University officials work closely with law enforcement agencies in Albany County, the Albany County Attorney’s Office, Albany County SAFE Project, the Albany County Victim/Witness Coordinator’s Office and others in the community to both prevent sexual violence and help victims. Services available include anonymous reporting, anonymous evidence collection, counseling and advocacy on and off campus, and victim/witness support in criminal proceedings. It is up to victims to decide if they want to pursue criminal charges or receive assistance.

In recognition of the importance of sexual assault prevention and enforcement, President Laurie Nichols launched UW’s Sexual Misconduct Task Force in February 2017, along with UW’s NO MORE campaign. The group is working to improve campus safety by addressing barriers to reporting; building comprehensive education and training; improving knowledge of, and access to, campus and community resources; engaging men in prevention; and addressing the link between alcohol and sexual violence. UW has been taking steps to encourage reporting and reduce the incidence of sexual misconduct.
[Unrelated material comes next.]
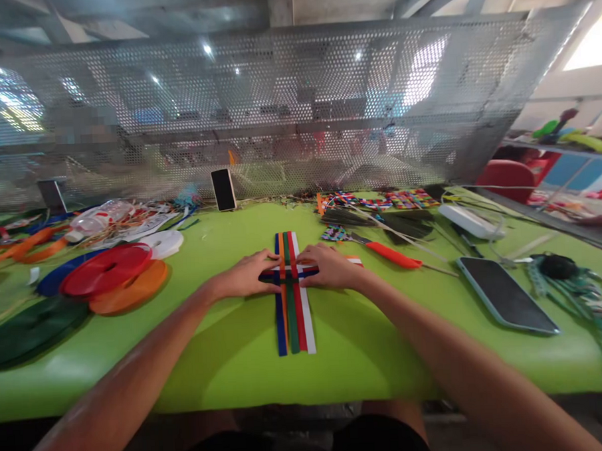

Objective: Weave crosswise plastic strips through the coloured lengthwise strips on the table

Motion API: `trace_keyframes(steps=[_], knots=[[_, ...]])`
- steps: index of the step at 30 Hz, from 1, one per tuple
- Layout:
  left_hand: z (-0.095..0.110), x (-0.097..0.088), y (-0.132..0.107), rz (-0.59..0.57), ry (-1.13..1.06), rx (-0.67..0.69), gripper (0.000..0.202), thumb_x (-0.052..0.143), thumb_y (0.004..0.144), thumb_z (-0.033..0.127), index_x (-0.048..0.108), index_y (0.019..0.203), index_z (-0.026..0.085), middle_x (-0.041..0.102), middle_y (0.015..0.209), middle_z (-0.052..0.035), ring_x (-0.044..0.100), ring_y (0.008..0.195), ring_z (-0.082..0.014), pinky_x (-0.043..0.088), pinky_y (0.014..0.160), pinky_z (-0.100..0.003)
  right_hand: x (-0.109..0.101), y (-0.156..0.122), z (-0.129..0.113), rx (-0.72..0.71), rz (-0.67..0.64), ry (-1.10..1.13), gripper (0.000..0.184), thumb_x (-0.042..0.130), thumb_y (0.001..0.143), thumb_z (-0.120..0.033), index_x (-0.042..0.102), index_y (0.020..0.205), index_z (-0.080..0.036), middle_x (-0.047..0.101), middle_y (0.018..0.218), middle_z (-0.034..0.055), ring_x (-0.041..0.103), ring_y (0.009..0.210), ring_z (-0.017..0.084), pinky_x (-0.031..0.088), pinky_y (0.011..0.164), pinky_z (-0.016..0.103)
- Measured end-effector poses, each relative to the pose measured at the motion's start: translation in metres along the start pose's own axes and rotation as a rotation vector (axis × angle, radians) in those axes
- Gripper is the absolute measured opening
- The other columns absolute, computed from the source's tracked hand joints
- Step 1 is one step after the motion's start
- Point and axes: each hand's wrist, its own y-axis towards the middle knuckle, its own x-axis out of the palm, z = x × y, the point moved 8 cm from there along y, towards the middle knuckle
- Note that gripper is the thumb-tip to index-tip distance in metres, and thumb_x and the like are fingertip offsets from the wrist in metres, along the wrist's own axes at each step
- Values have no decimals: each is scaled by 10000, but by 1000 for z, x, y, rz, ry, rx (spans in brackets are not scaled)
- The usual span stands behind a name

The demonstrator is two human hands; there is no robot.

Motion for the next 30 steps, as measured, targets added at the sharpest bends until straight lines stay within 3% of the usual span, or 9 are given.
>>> trace_keyframes(steps=[4,9,15,20,30], knots=[[-1,-3,0,9,-15,37,690,730,823,574,559,1391,220,483,1490,-144,451,1383,-332,350,1166,-469,-3,0,0,-11,3,10,544,768,819,-492,661,1279,-222,630,1316,123,567,1215,303,438,1064,473],[-13,-16,-4,20,-76,4,795,762,801,557,487,1445,181,425,1509,-170,444,1386,-311,344,1177,-416,-17,-6,0,14,-15,36,566,765,837,-418,614,1313,-150,621,1321,151,563,1237,288,425,1090,435],[-8,-18,-7,-44,45,33,557,801,783,473,640,1221,168,559,1299,-127,543,1224,-284,425,1075,-372,-17,-7,-8,8,-90,-77,466,803,790,-372,670,1194,-182,648,1167,125,591,1107,305,465,1003,454],[-2,-16,-7,-27,113,5,517,707,879,439,592,1300,164,553,1313,-129,527,1241,-283,412,1074,-376,-12,-5,-8,34,-83,-101,383,736,859,-408,696,1159,-174,639,1134,137,579,1094,308,461,991,448],[-3,-16,-6,-14,135,-30,464,683,889,478,624,1247,189,576,1268,-111,532,1226,-285,416,1053,-378,-11,-7,-8,40,-118,-102,398,689,898,-446,693,1187,-173,621,1158,140,549,1123,304,435,1018,441]])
Those include implementation of the Rave Guardian app by the Associated Students of UW; development of a “safe corridor” campaign to improve lighting and install cameras on campus; improved lighting in the area of War Memorial Stadium; a safety panel at the start of the semester for incoming students; and the AWARE bystander intervention program.

For several years, UW has been working to encourage reporting of sexual assault through the UWPD and the STOP Violence Program, which works with the UWPD, the Department of Athletics, Residence Life and Dining Services, the Counseling Center and other campus units to spread the word about resources available to sexual assault victims. More information about sexual assault reporting is available at www.uwyo.edu/reportit, including links to policies and procedures, available resources and the online reporting form.
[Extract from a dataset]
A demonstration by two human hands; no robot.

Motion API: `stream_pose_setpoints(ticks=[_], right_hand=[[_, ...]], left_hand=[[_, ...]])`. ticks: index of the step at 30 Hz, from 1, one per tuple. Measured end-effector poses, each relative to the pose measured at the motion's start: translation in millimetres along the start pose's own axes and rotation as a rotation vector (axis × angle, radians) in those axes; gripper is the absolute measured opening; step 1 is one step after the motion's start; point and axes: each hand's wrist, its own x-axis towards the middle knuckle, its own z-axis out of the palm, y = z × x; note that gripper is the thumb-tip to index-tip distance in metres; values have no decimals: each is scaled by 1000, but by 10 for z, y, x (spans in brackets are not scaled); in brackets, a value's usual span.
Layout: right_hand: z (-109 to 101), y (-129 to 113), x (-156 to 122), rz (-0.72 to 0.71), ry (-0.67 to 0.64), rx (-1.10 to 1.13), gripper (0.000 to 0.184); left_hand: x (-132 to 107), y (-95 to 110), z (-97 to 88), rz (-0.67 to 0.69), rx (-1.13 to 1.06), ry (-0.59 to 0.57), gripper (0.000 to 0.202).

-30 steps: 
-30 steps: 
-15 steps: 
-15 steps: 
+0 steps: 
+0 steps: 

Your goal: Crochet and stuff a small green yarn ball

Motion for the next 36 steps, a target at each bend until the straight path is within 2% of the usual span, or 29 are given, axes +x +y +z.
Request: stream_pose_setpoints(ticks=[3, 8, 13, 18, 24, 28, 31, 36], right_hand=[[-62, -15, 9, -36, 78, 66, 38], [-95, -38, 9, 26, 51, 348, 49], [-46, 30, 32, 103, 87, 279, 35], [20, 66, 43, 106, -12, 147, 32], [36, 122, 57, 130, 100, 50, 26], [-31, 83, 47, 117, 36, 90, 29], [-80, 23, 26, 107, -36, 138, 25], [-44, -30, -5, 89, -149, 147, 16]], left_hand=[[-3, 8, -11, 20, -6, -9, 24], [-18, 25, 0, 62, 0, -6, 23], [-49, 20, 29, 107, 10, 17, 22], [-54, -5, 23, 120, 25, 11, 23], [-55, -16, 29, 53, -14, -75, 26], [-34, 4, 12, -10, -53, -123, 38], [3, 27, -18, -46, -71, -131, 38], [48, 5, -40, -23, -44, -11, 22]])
UW’s Department of Athletics, meanwhile, has taken additional steps to address sexual assault. Those include:

  • Adoption of sexual violence prevention policies and procedures specific for UW Athletics, which describe reporting duties; identify reporting and victim resources; and explain the process by which UW Athletics works with law enforcement and the rest of campus to ensure appropriate steps are taken to investigate allegations of sexual assault.
  • Annual, required sexual violence, hazing and bullying prevention trainings for all student-athletes, coaches and staff via an online module. This training aligns with the best practices and recommendations from the NCAA’s Sexual Violence Prevention Toolkit, issued in 2017.
  • Monthly administrative meetings for coaches and sport-specific staff.
  • Semiannual required Compliance Office-led presentations to student-athletes regarding Equal Opportunity Report and Response Unit, STOP Violence Program and Dean of Students Office staff contact information.
  • Annual sexual violence education, including reporting contacts and mental health resources. This course is taught by Department of Athletics staff and is required for all scholarship freshmen student-athletes — and is available for walk-on student-athletes as well.
  • Annual bystander intervention trainings for student-athletes. These trainings are optional, but strongly encouraged.
  • Formation of a Sexual Violence Prevention Team, which consists of representation from campus and athletics staff. The group meets once per semester to review and establish athletics policies and procedures related to sexual assault.
  • Appearance of nationally renowned guest speakers such as Brenda Tracy, Keith LaBelle and Kim Dickman to provide student-athletes with additional information related to sexual assault.